From mboxrd@z Thu Jan  1 00:00:00 1970
From: Andreas Dilger <adilger@sun.com>
Date: Tue, 23 Dec 2008 16:37:53 -0700
Subject: [Lustre-devel] global epochs [an alternative proposal,
	long and dry].
In-Reply-To: <18767.58149.550264.505562@gargle.gargle.HOWL>
References: <18767.18277.958956.959956@gargle.gargle.HOWL>
	<494F7F6B.9080509@sun.com>
	<18767.35839.133024.625896@gargle.gargle.HOWL>
	<494FA7E8.7030200@sun.com>
	<18767.52005.485425.412677@gargle.gargle.HOWL>
	<494FD020.70909@sun.com> <18767.58149.550264.505562@gargle.gargle.HOWL>
Message-ID: <20081223233753.GJ5000@webber.adilger.int>
List-Id: <lustre-devel-lustre.org>
MIME-Version: 1.0
Content-Type: text/plain; charset="us-ascii"
Content-Transfer-Encoding: 7bit
To: lustre-devel@lists.lustre.org

Nikita,
I still need more time to re-read and digest what you have written,
but thanks in advance for taking the time to explain it clearly and
precisely.  This algorithm does seem to be related to the one originally
described in Peter's "Cluster Metadata Recovery" paper where the epoch
numbers are pushed and replied by every request, but is much better
described.


I think what would help me understand it a bit easier if it could be more
closely mapped onto a potential implementation, and the issues we may see
there.  For example, the issue with fsync possibly involving all? nodes
(including clients) is not obvious from your description.

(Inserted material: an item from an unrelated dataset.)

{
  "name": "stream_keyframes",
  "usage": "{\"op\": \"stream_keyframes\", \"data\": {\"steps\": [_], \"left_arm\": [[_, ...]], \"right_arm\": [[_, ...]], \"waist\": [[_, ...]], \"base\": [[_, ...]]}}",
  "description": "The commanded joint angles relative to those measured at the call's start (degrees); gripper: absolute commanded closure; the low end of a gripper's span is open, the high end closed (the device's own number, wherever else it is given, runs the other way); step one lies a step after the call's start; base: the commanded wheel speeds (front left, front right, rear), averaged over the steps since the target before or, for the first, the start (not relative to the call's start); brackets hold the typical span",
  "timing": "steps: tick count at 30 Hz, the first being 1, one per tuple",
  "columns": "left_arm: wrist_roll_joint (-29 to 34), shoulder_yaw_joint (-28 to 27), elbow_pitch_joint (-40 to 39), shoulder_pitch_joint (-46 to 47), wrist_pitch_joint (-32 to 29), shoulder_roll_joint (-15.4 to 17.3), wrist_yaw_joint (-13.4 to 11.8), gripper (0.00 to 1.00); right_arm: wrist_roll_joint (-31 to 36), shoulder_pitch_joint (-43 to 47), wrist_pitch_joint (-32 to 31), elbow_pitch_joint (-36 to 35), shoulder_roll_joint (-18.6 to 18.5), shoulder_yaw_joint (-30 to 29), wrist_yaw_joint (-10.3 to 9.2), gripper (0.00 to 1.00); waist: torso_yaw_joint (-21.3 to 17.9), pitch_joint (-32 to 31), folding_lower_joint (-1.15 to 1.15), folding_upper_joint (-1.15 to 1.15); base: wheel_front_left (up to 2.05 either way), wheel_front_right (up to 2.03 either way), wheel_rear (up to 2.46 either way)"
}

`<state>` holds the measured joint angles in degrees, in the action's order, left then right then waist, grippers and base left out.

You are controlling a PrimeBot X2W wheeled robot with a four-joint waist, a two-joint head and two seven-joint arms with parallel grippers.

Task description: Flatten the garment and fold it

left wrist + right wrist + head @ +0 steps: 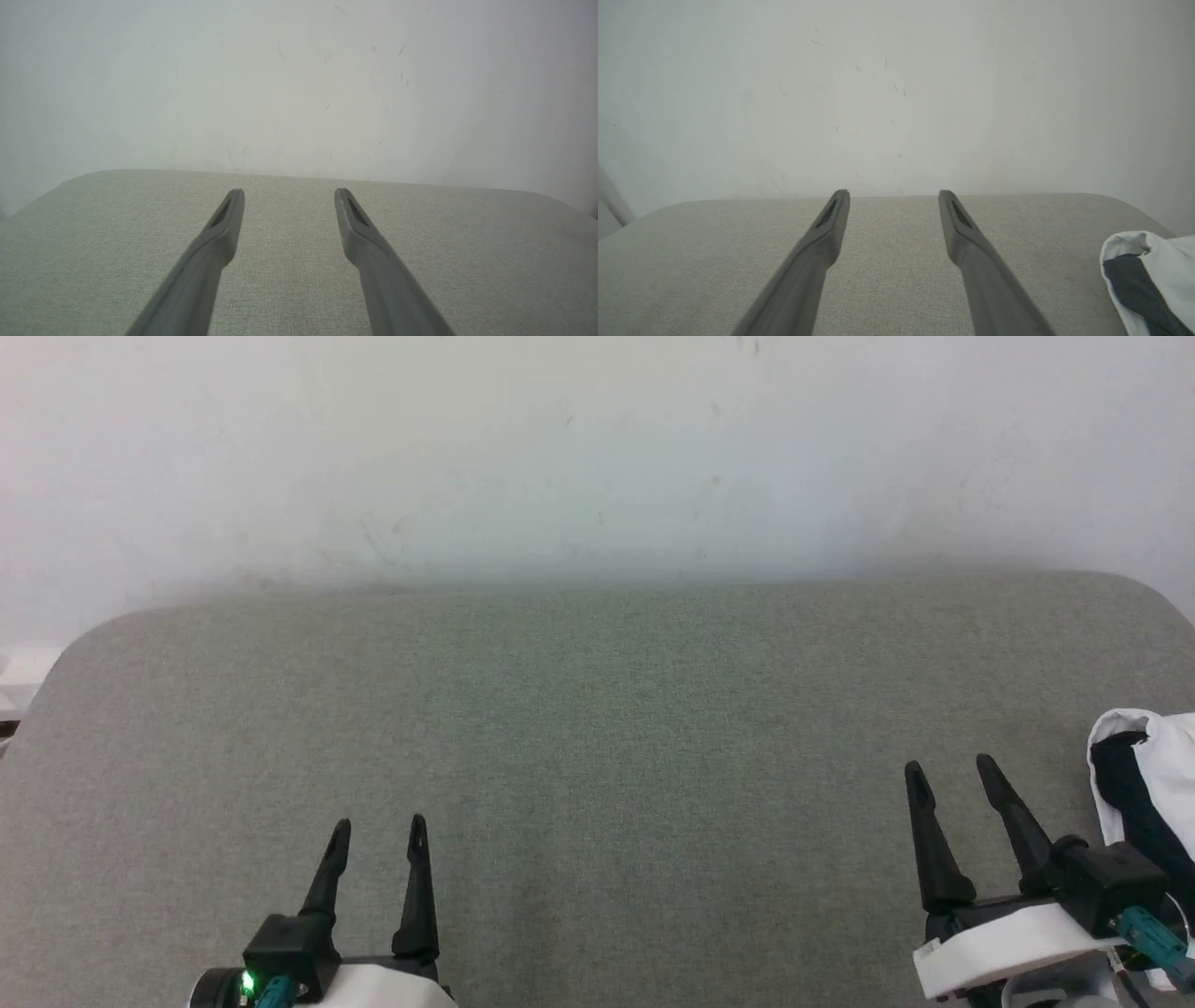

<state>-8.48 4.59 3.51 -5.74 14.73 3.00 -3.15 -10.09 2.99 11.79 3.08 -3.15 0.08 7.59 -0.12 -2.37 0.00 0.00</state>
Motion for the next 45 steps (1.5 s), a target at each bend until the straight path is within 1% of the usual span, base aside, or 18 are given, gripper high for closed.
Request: {"op": "stream_keyframes", "data": {"steps": [1, 8, 9, 45], "left_arm": [[0.62, 0.14, 0.07, -0.64, 0.27, -0.12, -0.35, 0.0], [0.68, 0.35, -0.47, -0.58, 0.27, -0.12, -0.71, 0.0], [0.06, 0.28, -0.29, -0.06, -0.03, 0.0, -0.46, 1.0], [2.18, -0.99, -1.09, 1.44, -3.86, -0.02, 0.48, 1.0]], "right_arm": [[0.43, 0.69, 0.02, -0.38, 0.24, -0.1, -0.1, 0.0], [-0.43, 0.84, -0.14, -0.34, 0.26, -0.19, -0.1, 0.0], [-0.38, 0.28, -0.16, -0.19, 0.02, -0.07, 0.0, 1.0], [2.32, -0.58, -3.15, -0.93, 0.05, -0.05, -0.02, 1.0]], "waist": [[0.07, 0.07, 0.0, 0.0], [0.2, 0.42, 0.0, 0.0], [0.19, 0.38, 0.0, 0.0], [0.17, 0.9, 0.01, 0.0]], "base": [[0.0, 0.0, 0.0], [0.0, 0.0, 0.0], [0.0, 0.0, 0.0], [0.0, 0.0, 0.0]]}}
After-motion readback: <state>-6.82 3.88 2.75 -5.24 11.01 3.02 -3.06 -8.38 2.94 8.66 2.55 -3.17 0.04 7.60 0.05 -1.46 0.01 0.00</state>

Similarly, some description of the practical requirements for message
exchange, how easy/hard it would be to e.g. "find all undo records
related to...", and the practical bound of the number of operations that
might have to be kept in memory and/or rolled back/forward during
recovery would be useful.

In particular, the mention that clients need to participate to determine
the oldest uncommitted operation seems troublesome unless the servers
themselves can place a bound on this by the frequency of their commits.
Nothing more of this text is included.